Task directions
State how many lines in the following entries contain the word "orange". No other output.

Information
-*-*-

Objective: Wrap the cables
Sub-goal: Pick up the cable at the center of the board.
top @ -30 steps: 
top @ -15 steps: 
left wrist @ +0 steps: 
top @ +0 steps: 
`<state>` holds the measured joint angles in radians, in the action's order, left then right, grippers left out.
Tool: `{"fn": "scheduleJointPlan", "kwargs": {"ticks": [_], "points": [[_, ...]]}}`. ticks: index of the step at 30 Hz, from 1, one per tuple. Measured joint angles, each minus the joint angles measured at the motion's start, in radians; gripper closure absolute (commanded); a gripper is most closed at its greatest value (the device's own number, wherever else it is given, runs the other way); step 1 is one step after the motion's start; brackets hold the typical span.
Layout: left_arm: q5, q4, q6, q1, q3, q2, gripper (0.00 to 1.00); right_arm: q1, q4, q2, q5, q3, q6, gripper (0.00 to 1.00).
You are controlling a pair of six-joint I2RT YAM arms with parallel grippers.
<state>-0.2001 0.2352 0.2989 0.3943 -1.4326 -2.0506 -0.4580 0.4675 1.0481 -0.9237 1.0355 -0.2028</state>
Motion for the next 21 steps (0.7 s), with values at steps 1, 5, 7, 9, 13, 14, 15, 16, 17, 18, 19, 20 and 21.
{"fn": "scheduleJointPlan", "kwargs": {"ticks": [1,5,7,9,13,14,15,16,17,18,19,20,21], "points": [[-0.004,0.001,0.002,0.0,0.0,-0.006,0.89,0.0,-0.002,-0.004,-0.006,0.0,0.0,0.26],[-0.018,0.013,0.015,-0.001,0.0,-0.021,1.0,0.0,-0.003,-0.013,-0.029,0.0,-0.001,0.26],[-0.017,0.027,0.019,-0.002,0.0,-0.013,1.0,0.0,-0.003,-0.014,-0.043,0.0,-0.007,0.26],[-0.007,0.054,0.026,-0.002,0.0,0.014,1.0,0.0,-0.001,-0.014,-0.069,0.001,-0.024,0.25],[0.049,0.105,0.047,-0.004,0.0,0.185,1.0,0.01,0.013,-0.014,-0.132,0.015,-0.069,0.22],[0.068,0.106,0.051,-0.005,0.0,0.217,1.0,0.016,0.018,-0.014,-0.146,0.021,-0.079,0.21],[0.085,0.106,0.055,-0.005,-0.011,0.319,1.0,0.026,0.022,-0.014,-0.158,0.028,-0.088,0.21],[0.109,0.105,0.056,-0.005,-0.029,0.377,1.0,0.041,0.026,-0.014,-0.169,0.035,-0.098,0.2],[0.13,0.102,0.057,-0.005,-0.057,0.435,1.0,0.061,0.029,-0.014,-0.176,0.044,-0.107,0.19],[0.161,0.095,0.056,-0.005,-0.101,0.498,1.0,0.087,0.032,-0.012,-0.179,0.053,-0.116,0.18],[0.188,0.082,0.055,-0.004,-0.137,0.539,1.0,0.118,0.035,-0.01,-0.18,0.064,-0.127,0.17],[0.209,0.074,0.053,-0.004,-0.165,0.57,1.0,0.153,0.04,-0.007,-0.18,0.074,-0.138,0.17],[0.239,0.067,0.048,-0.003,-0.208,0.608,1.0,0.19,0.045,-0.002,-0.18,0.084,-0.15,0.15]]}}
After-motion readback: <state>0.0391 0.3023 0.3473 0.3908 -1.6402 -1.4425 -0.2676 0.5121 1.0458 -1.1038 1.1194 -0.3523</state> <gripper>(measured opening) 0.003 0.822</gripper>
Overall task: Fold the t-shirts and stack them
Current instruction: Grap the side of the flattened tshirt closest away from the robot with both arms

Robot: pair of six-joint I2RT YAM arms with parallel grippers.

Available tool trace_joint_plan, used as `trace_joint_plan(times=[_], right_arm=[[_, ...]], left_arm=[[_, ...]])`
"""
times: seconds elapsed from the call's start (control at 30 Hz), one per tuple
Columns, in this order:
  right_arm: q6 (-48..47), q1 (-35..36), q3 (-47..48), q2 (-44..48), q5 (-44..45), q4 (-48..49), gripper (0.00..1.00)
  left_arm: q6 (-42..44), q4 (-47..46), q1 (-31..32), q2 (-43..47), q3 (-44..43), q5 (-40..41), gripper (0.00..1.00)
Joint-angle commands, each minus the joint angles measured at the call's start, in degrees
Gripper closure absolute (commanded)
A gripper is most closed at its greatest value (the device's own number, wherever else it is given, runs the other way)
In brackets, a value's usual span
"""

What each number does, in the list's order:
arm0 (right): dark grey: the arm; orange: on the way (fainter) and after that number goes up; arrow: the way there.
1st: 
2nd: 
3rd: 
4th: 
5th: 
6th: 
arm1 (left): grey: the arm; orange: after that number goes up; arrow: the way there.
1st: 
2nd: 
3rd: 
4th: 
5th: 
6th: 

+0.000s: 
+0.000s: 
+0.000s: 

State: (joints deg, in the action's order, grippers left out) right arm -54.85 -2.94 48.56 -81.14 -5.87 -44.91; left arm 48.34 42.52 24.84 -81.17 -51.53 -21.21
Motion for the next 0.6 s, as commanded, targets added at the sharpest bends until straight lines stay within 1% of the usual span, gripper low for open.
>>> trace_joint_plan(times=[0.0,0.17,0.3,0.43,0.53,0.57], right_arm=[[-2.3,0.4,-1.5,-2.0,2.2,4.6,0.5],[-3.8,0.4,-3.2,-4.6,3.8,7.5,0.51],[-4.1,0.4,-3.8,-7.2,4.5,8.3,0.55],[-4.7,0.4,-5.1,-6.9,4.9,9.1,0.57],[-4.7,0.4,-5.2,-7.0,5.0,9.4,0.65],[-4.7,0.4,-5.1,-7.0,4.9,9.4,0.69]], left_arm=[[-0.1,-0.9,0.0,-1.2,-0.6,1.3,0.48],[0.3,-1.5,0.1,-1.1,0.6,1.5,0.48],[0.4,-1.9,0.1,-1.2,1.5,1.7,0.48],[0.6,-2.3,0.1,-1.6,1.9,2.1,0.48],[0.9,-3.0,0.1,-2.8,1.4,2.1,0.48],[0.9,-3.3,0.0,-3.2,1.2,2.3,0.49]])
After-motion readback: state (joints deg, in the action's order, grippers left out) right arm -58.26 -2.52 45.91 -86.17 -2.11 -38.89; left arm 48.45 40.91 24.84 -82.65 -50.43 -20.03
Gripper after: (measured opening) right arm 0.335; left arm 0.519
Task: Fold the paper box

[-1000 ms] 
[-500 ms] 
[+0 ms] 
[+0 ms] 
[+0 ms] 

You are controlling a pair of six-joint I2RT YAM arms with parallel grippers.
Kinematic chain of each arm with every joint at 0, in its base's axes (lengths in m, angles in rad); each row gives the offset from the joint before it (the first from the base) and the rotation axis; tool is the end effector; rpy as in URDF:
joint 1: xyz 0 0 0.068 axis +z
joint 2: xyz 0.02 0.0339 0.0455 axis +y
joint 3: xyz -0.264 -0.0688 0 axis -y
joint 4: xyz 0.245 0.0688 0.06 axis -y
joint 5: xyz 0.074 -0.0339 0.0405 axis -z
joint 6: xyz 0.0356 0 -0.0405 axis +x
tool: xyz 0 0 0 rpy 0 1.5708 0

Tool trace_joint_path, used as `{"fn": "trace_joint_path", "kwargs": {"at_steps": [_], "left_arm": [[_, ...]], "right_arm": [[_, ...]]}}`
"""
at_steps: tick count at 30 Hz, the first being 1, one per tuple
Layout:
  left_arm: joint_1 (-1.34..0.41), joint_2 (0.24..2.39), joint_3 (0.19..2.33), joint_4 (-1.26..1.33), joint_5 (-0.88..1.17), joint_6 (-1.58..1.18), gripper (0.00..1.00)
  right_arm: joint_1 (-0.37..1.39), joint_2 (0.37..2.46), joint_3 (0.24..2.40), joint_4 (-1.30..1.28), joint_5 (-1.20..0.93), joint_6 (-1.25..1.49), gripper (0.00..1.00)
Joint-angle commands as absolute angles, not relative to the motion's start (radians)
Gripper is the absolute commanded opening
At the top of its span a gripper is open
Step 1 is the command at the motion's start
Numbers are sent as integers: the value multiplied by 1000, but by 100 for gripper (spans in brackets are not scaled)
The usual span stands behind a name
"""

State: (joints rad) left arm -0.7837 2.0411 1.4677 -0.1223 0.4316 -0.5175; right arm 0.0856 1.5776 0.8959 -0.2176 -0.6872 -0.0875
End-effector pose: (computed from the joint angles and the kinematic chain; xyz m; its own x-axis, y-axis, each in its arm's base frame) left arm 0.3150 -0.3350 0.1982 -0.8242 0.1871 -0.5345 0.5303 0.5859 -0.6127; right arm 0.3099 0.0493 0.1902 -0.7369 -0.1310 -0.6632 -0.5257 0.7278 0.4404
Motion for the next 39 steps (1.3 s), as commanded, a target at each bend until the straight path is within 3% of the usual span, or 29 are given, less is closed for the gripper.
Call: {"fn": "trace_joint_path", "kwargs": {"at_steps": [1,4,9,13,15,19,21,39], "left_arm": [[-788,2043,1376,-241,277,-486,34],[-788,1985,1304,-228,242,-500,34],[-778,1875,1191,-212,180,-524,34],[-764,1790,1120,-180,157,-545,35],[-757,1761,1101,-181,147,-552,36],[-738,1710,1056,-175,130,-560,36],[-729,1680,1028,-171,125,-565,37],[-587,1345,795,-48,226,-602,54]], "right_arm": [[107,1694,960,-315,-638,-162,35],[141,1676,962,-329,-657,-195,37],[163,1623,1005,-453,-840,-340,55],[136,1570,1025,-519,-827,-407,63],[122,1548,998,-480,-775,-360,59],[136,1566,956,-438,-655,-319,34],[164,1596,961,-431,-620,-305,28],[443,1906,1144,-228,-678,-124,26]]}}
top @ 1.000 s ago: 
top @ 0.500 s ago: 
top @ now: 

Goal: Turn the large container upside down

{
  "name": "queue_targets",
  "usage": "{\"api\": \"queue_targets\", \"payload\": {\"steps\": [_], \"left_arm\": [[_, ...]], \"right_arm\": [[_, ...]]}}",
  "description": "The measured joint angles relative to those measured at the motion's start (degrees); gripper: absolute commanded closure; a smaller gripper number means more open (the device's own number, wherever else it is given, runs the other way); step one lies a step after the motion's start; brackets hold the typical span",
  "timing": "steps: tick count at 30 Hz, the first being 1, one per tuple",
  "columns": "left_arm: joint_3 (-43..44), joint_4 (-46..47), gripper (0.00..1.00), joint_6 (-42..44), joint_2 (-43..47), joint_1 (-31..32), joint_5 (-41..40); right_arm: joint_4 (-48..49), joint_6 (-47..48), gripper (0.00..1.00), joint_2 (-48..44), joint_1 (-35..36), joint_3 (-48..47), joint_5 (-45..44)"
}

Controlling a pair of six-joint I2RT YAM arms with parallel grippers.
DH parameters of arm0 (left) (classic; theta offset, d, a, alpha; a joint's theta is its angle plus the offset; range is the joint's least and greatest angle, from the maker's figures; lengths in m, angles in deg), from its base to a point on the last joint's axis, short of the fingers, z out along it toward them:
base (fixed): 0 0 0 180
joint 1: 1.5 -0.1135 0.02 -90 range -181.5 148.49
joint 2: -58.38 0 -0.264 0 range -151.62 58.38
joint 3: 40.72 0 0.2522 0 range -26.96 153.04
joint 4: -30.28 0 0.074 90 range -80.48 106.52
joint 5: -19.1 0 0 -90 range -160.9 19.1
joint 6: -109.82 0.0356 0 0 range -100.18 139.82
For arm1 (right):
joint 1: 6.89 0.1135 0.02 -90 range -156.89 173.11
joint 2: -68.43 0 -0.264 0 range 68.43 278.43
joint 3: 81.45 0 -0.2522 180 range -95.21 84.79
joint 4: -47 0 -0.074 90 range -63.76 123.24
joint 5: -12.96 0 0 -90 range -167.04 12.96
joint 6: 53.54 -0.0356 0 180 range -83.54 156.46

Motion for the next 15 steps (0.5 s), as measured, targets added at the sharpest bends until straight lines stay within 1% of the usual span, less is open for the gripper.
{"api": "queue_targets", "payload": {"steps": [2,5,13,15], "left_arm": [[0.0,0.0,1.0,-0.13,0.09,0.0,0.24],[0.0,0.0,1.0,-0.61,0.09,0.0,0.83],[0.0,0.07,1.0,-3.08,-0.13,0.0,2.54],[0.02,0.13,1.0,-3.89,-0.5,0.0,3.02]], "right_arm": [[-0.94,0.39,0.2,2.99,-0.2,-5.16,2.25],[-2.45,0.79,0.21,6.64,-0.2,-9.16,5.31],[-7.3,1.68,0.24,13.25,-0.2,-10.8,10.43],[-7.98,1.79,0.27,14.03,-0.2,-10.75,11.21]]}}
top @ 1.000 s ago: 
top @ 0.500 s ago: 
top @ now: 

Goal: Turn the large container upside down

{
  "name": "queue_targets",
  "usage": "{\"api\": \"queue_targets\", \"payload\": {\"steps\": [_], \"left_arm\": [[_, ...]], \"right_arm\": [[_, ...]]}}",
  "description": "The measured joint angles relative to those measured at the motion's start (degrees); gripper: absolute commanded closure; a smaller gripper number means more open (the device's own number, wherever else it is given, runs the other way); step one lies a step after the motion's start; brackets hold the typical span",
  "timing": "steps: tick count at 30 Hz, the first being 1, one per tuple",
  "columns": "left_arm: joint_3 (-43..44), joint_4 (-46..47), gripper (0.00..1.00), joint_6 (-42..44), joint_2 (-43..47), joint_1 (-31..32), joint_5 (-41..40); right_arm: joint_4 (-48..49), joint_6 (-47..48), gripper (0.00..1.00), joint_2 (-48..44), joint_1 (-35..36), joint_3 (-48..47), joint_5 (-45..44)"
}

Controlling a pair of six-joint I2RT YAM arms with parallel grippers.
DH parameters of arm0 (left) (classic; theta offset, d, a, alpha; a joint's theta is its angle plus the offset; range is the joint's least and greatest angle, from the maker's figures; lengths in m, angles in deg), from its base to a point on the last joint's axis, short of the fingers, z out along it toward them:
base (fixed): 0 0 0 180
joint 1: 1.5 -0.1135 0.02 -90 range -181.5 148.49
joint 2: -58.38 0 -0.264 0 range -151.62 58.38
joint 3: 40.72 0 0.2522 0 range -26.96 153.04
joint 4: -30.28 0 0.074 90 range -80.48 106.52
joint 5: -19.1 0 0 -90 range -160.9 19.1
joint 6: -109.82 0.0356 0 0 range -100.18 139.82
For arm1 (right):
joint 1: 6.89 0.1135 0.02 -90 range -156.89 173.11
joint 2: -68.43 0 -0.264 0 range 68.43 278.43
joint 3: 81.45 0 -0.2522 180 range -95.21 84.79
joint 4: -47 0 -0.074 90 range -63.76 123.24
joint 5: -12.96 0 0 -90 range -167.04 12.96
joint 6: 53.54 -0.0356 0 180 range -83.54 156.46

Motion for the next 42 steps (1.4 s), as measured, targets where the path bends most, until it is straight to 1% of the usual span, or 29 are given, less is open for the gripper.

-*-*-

Result below
2